* [THE PROBLEM] Present the data once more in exactly its original form.

* [SUPPLIED INFORMATION]
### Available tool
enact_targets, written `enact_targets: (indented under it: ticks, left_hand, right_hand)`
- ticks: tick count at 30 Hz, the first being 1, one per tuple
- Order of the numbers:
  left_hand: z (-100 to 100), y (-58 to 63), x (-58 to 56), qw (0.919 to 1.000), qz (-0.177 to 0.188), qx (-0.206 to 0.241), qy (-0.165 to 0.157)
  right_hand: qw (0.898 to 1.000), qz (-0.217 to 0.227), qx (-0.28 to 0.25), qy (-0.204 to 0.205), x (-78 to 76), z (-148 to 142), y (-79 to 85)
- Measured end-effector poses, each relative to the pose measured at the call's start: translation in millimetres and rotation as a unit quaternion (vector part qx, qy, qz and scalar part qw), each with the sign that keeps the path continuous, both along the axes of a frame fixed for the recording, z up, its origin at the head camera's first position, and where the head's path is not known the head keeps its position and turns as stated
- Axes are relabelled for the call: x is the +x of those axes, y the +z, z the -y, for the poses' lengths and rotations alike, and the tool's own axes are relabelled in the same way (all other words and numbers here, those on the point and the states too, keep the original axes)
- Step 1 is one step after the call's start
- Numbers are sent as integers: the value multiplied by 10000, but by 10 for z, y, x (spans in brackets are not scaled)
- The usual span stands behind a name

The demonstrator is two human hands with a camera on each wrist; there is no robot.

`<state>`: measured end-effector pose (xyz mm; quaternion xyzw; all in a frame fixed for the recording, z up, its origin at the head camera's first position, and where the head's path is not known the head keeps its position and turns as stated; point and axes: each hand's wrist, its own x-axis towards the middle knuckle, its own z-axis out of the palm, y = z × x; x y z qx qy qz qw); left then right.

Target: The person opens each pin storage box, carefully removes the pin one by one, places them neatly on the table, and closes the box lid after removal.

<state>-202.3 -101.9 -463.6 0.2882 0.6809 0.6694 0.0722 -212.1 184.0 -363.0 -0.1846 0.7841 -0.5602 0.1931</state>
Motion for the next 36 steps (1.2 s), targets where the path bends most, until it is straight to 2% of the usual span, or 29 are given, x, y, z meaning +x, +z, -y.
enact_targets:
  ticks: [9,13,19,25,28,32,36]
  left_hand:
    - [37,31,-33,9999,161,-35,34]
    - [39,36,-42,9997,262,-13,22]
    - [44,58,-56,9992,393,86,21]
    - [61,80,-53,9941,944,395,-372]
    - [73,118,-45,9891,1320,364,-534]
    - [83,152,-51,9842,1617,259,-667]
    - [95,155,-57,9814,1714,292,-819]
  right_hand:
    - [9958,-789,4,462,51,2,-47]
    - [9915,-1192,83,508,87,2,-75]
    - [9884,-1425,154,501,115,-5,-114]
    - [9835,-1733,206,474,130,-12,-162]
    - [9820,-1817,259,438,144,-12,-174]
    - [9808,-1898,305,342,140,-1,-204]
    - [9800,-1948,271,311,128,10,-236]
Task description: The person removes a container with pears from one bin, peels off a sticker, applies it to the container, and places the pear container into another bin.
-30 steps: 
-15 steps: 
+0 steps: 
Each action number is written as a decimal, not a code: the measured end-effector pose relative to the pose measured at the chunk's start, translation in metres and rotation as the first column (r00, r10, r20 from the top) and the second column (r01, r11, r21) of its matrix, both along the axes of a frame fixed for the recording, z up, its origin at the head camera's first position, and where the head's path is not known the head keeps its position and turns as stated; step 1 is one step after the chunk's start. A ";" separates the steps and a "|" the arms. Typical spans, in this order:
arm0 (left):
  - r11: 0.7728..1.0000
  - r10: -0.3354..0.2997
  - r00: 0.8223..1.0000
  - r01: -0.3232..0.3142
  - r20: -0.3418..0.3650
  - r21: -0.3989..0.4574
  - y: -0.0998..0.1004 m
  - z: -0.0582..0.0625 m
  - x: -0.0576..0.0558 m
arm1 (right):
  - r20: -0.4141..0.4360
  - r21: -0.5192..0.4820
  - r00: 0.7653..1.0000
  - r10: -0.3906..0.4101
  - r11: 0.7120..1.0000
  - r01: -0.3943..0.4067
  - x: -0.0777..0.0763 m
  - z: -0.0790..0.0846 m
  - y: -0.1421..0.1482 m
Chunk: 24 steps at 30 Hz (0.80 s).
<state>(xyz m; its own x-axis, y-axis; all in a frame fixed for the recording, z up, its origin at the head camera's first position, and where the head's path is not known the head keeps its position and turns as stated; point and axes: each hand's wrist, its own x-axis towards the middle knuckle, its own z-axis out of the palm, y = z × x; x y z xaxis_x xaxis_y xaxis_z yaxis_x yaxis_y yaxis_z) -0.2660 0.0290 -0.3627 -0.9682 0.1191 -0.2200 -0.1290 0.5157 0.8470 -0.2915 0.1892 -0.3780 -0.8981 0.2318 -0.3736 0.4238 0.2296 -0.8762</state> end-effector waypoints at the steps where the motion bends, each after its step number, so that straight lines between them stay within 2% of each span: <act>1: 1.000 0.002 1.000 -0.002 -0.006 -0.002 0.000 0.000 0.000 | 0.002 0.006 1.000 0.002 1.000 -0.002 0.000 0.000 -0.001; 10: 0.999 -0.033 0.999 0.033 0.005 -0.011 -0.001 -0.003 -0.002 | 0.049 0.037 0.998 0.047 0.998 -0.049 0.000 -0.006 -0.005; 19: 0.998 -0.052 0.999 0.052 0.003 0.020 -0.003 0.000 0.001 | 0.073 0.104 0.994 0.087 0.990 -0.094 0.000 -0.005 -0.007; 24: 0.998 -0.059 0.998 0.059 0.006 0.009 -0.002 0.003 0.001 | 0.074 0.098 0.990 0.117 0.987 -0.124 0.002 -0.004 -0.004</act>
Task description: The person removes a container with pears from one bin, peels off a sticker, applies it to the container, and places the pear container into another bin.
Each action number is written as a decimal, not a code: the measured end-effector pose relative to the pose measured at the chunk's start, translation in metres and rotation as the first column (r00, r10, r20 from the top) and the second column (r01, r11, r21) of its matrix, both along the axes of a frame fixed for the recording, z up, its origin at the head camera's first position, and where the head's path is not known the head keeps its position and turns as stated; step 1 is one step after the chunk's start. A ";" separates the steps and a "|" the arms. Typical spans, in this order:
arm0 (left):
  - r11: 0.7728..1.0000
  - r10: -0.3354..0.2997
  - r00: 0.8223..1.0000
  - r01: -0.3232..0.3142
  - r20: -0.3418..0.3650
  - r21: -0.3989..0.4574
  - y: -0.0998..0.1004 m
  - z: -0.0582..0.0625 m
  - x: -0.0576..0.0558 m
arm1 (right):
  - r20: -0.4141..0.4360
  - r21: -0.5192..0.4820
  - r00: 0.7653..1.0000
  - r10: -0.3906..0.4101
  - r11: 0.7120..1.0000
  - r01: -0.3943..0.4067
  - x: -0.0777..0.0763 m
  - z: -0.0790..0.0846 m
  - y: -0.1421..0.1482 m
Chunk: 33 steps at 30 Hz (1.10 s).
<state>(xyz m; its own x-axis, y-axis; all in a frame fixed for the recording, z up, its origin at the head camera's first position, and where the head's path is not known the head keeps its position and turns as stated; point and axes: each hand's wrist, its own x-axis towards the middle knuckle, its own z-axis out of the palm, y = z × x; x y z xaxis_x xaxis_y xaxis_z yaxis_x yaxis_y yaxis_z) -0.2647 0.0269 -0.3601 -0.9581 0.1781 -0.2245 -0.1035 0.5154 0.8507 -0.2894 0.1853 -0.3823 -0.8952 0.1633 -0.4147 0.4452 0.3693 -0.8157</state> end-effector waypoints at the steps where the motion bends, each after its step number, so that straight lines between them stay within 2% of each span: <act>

* [WRITTEN SOLUTION]
### Available tool
enact_targets, written `enact_targets: (indented under it: ticks, left_hand, right_hand)`
- ticks: tick count at 30 Hz, the first being 1, one per tuple
- Order of the numbers:
  left_hand: z (-100 to 100), y (-58 to 63), x (-58 to 56), qw (0.919 to 1.000), qz (-0.177 to 0.188), qx (-0.206 to 0.241), qy (-0.165 to 0.157)
  right_hand: qw (0.898 to 1.000), qz (-0.217 to 0.227), qx (-0.28 to 0.25), qy (-0.204 to 0.205), x (-78 to 76), z (-148 to 142), y (-79 to 85)
- Measured end-effector poses, each relative to the pose measured at the call's start: translation in millimetres and rotation as a unit quaternion (vector part qx, qy, qz and scalar part qw), each with the sign that keeps the path continuous, both along the axes of a frame fixed for the recording, z up, its origin at the head camera's first position, and where the head's path is not known the head keeps its position and turns as stated
- Axes are relabelled for the call: x is the +x of those axes, y the +z, z the -y, for the poses' lengths and rotations alike, and the tool's own axes are relabelled in the same way (all other words and numbers here, those on the point and the states too, keep the original axes)
- Step 1 is one step after the call's start
- Numbers are sent as integers: the value multiplied by 10000, but by 10 for z, y, x (spans in brackets are not scaled)
- The usual span stands behind a name

The demonstrator is two human hands with a camera on each wrist; there is no robot.

`<state>`: measured end-effector pose (xyz mm; quaternion xyzw; all in a frame fixed for the recording, z up, its origin at the head camera's first position, and where the head's path is not known the head keeps its position and turns as stated; point and axes: each hand's wrist, its own x-axis towards the middle knuckle, its own z-axis out of the palm, y = z × x; x y z qx qy qz qw); left then right.

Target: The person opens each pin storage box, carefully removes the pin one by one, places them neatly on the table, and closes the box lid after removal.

<state>-202.3 -101.9 -463.6 0.2882 0.6809 0.6694 0.0722 -212.1 184.0 -363.0 -0.1846 0.7841 -0.5602 0.1931</state>
Motion for the next 36 steps (1.2 s), targets where the path bends most, until it is straight to 2% of the usual span, or 29 are given, x, y, z meaning +x, +z, -y.
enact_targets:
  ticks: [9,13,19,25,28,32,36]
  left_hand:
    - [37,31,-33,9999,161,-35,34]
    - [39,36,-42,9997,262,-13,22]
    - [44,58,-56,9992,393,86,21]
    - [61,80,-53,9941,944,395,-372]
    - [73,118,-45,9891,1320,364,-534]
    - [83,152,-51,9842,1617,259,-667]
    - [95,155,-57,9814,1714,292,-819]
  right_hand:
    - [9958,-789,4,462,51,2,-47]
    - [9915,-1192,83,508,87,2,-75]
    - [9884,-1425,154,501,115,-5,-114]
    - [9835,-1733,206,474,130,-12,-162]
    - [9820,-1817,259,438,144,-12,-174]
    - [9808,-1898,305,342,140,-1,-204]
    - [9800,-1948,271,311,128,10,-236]
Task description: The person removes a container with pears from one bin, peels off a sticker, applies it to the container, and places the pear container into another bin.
-30 steps: 
-15 steps: 
+0 steps: 
Each action number is written as a decimal, not a code: the measured end-effector pose relative to the pose measured at the chunk's start, translation in metres and rotation as the first column (r00, r10, r20 from the top) and the second column (r01, r11, r21) of its matrix, both along the axes of a frame fixed for the recording, z up, its origin at the head camera's first position, and where the head's path is not known the head keeps its position and turns as stated; step 1 is one step after the chunk's start. A ";" separates the steps and a "|" the arms. Typical spans, in this order:
arm0 (left):
  - r11: 0.7728..1.0000
  - r10: -0.3354..0.2997
  - r00: 0.8223..1.0000
  - r01: -0.3232..0.3142
  - r20: -0.3418..0.3650
  - r21: -0.3989..0.4574
  - y: -0.0998..0.1004 m
  - z: -0.0582..0.0625 m
  - x: -0.0576..0.0558 m
arm1 (right):
  - r20: -0.4141..0.4360
  - r21: -0.5192..0.4820
  - r00: 0.7653..1.0000
  - r10: -0.3906..0.4101
  - r11: 0.7120..1.0000
  - r01: -0.3943..0.4067
  - x: -0.0777..0.0763 m
  - z: -0.0790..0.0846 m
  - y: -0.1421..0.1482 m
Chunk: 24 steps at 30 Hz (0.80 s).
<state>(xyz m; its own x-axis, y-axis; all in a frame fixed for the recording, z up, its origin at the head camera's first position, and where the head's path is not known the head keeps its position and turns as stated; point and axes: each hand's wrist, its own x-axis towards the middle knuckle, its own z-axis out of the palm, y = z × x; x y z xaxis_x xaxis_y xaxis_z yaxis_x yaxis_y yaxis_z) -0.2660 0.0290 -0.3627 -0.9682 0.1191 -0.2200 -0.1290 0.5157 0.8470 -0.2915 0.1892 -0.3780 -0.8981 0.2318 -0.3736 0.4238 0.2296 -0.8762</state> end-effector waypoints at the steps where the motion bends, each after its step number, so that straight lines between them stay within 2% of each span: <act>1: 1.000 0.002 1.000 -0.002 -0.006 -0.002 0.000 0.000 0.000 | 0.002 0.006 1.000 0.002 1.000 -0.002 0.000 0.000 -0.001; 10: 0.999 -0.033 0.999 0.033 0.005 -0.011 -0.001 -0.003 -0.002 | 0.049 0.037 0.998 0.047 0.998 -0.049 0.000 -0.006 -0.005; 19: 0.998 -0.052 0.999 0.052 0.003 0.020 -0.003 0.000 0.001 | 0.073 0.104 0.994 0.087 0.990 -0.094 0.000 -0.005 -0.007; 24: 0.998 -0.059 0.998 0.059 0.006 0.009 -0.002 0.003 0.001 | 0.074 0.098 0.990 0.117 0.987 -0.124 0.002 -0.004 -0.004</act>
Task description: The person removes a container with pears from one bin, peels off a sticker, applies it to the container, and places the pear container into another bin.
Each action number is written as a decimal, not a code: the measured end-effector pose relative to the pose measured at the chunk's start, translation in metres and rotation as the first column (r00, r10, r20 from the top) and the second column (r01, r11, r21) of its matrix, both along the axes of a frame fixed for the recording, z up, its origin at the head camera's first position, and where the head's path is not known the head keeps its position and turns as stated; step 1 is one step after the chunk's start. A ";" separates the steps and a "|" the arms. Typical spans, in this order:
arm0 (left):
  - r11: 0.7728..1.0000
  - r10: -0.3354..0.2997
  - r00: 0.8223..1.0000
  - r01: -0.3232..0.3142
  - r20: -0.3418..0.3650
  - r21: -0.3989..0.4574
  - y: -0.0998..0.1004 m
  - z: -0.0582..0.0625 m
  - x: -0.0576..0.0558 m
arm1 (right):
  - r20: -0.4141..0.4360
  - r21: -0.5192..0.4820
  - r00: 0.7653..1.0000
  - r10: -0.3906..0.4101
  - r11: 0.7120..1.0000
  - r01: -0.3943..0.4067
  - x: -0.0777..0.0763 m
  - z: -0.0790..0.0846 m
  - y: -0.1421..0.1482 m
Chunk: 33 steps at 30 Hz (1.10 s).
<state>(xyz m; its own x-axis, y-axis; all in a frame fixed for the recording, z up, its origin at the head camera's first position, and where the head's path is not known the head keeps its position and turns as stated; point and axes: each hand's wrist, its own x-axis towards the middle knuckle, its own z-axis out of the palm, y = z × x; x y z xaxis_x xaxis_y xaxis_z yaxis_x yaxis_y yaxis_z) -0.2647 0.0269 -0.3601 -0.9581 0.1781 -0.2245 -0.1035 0.5154 0.8507 -0.2894 0.1853 -0.3823 -0.8952 0.1633 -0.4147 0.4452 0.3693 -0.8157</state> end-effector waypoints at the steps where the motion bends, each after its step number, so that straight lines between them stay within 2% of each span: <act>

The output is now complete.